# [Work request]
Go through the entries, filter for the word "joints", and copy every line that has it.

- - -

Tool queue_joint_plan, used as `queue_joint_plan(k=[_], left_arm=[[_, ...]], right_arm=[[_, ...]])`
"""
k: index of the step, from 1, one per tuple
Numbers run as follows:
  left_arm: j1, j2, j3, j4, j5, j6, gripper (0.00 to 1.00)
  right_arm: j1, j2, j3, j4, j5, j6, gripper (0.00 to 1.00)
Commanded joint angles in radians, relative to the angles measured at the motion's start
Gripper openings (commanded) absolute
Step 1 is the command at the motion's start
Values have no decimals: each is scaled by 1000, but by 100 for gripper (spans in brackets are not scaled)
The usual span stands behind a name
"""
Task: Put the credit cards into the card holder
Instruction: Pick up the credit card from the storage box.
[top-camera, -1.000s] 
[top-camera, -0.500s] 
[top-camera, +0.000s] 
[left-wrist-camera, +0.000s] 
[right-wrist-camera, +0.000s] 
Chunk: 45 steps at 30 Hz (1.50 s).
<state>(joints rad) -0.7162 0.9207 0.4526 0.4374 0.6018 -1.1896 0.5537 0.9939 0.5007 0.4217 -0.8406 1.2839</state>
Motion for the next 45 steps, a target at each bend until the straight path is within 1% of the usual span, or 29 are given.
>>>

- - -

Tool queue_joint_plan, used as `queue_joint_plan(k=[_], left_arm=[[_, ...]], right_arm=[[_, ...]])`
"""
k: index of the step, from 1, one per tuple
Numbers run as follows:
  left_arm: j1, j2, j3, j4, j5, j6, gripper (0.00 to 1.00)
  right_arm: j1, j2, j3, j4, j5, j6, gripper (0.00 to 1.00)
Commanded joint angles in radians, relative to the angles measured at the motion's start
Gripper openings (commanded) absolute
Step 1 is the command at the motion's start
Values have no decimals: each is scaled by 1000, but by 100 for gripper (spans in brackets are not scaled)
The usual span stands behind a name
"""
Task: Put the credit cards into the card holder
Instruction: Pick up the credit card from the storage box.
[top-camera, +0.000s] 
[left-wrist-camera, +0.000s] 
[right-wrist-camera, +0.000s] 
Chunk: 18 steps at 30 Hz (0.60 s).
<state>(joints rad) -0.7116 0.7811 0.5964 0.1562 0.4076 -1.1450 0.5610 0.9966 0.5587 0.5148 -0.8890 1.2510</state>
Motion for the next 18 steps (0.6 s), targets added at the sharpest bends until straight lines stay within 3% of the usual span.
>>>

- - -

# [Output of the exercise]
<state>(joints rad) -0.7162 0.9207 0.4526 0.4374 0.6018 -1.1896 0.5537 0.9939 0.5007 0.4217 -0.8406 1.2839</state>
<state>(joints rad) -0.7116 0.7811 0.5964 0.1562 0.4076 -1.1450 0.5610 0.9966 0.5587 0.5148 -0.8890 1.2510</state>

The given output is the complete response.